La ministra de Medio Ambiente, Irene Vélez, afirmó que los métodos anteriores para controlar la población de los llamados “hipopótamos de la cocaína” fueron costosos e ineficaces, incluyendo la esterilización de algunos animales o su traslado a zoológicos.
Vélez indicó que la medida afectaría hasta a 80 hipopótamos, pero no precisó cuándo comenzaría la caza.
“Si no hacemos esto, no podremos controlar la población”, dijo. “Tenemos que tomar esta medida para preservar nuestros ecosistemas”, reportó la cadena CBS News.

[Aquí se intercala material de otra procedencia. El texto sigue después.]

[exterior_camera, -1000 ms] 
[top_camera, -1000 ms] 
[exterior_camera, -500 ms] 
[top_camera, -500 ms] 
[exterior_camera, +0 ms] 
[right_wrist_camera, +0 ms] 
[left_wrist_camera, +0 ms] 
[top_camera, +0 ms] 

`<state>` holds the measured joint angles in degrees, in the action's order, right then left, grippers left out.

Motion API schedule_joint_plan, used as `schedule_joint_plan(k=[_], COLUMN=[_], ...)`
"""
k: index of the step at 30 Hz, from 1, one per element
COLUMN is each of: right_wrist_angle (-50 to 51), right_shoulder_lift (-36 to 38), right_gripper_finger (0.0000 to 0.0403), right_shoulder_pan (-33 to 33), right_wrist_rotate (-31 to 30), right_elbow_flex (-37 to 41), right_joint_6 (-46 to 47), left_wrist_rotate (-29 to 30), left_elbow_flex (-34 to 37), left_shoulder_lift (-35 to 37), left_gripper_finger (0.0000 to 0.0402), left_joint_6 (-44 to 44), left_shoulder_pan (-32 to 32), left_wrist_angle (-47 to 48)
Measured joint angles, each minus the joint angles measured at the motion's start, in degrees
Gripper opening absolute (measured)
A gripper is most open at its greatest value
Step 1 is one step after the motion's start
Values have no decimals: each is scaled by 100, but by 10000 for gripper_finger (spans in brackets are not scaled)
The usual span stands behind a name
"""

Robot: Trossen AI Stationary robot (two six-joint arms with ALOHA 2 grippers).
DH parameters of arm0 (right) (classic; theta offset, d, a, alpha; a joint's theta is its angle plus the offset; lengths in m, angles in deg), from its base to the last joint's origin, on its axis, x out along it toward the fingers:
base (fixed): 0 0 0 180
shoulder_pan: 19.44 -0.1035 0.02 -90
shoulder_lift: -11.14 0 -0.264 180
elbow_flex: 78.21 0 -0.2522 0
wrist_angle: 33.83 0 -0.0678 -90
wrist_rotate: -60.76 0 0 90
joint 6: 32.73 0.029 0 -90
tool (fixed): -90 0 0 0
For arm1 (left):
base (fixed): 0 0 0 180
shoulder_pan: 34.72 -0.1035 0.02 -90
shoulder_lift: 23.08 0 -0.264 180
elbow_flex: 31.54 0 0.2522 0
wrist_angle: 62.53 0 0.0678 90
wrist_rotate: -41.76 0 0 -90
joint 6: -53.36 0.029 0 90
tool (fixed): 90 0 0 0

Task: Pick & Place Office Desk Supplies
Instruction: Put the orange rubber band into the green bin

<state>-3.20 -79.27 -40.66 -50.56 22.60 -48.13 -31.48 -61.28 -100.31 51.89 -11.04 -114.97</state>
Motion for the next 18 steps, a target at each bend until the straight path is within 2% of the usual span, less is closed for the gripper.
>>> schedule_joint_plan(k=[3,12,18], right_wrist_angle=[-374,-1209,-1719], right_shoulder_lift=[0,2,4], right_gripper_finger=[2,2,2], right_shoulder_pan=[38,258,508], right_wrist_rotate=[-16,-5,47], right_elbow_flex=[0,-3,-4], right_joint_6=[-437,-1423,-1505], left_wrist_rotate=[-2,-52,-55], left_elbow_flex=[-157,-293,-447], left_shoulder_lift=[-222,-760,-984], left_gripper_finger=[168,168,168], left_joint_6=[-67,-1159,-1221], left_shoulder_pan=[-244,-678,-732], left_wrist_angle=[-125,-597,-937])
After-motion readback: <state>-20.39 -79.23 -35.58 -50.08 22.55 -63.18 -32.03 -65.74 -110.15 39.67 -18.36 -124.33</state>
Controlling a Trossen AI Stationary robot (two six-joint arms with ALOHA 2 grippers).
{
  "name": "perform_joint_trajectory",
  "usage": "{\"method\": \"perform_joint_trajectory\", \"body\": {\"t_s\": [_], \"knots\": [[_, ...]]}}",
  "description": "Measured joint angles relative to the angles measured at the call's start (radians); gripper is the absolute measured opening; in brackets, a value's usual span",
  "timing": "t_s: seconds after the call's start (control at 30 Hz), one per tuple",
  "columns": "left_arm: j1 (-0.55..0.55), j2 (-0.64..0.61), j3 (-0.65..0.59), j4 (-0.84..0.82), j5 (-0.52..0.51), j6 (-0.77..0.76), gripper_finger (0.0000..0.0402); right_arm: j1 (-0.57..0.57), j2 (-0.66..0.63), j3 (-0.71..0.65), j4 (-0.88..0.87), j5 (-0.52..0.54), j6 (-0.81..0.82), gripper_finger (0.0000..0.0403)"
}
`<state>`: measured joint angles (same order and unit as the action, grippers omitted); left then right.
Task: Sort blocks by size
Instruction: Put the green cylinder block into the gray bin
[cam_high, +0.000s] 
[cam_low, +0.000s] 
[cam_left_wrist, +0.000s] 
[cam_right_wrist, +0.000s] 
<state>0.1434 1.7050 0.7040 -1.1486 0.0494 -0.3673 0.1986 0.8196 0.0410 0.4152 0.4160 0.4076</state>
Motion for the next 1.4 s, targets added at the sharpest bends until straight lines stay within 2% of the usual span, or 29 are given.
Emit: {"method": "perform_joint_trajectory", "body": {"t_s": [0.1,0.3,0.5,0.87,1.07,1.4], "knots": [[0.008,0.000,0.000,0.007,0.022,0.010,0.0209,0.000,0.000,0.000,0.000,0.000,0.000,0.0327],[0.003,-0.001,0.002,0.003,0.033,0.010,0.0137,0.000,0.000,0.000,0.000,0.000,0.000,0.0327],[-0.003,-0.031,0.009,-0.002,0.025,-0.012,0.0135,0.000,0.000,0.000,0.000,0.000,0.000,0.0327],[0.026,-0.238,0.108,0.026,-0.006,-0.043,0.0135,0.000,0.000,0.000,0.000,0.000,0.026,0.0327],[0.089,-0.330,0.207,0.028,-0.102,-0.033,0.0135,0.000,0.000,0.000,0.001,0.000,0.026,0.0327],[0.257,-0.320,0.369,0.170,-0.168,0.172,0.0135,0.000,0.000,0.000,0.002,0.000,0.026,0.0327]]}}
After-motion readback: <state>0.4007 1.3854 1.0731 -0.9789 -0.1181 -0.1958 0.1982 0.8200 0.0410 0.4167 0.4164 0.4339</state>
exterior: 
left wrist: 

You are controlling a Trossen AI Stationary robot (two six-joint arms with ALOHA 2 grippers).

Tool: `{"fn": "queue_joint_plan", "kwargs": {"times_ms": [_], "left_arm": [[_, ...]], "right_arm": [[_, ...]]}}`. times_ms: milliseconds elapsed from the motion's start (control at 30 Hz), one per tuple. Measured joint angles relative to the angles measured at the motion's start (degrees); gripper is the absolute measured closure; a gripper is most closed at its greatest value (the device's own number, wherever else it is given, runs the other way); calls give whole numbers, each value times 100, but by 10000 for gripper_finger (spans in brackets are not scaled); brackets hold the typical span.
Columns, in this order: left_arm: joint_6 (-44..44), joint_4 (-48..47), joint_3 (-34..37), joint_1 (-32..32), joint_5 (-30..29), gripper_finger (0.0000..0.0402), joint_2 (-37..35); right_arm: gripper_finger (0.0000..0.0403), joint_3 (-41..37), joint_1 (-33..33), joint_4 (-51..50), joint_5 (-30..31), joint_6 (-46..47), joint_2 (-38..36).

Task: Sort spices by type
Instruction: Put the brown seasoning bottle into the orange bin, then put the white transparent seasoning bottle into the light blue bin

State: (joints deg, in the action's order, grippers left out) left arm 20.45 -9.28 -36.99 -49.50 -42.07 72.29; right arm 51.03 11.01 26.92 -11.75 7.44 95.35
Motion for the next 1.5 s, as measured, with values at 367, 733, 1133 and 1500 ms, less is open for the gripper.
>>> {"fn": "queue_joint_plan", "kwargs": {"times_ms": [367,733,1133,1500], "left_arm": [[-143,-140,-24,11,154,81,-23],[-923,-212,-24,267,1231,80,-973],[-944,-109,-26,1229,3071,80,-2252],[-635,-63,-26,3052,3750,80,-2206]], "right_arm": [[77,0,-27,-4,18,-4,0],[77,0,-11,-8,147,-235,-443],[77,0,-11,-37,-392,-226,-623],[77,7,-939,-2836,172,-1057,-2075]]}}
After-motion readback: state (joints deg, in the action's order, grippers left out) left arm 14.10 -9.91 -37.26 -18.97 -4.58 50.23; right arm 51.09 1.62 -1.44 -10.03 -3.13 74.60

Colombia es el único país fuera de África con una población de hipopótamos en estado salvaje. Estos hipopótamos son descendientes de cuatro ejemplares que Escobar trajo al país en la década de 1980, cuando construyó un zoológico privado en la Hacienda Nápoles, un gigantesco rancho en el valle del río Magdalena con una pista de aterrizaje privada que le servía de residencia rural.
Un estudio publicado por la Universidad Nacional de Colombia estimó que en 2022 había alrededor de 170 hipopótamos en libertad en el país.
Colombia los declaró especie invasora y los expertos señalaron que la esterilización por sí sola no basta para controlar la población de estos animales, razón por la cual el gobierno había previsto el posible traslado de hipopótamos a santuarios en el extranjero.